> _AIM OF THE EXERCISE_
In the listing below, how many lines carry the word "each"? Reply with only the number.

> _COLLECTED MATERIAL_

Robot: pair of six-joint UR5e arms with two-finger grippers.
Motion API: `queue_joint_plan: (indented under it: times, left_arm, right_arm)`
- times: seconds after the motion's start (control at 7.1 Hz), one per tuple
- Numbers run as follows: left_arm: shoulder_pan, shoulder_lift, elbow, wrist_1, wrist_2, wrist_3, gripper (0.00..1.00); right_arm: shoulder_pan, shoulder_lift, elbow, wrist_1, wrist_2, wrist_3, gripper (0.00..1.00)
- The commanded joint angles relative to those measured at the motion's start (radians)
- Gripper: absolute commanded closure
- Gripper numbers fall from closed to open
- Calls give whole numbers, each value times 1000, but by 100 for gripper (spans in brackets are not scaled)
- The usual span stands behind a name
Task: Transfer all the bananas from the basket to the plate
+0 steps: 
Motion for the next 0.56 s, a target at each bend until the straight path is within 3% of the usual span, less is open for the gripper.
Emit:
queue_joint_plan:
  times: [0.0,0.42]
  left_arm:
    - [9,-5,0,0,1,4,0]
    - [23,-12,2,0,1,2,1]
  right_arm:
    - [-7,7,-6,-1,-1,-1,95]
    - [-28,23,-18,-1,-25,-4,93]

> _RESULT OF THE EXERCISE_
2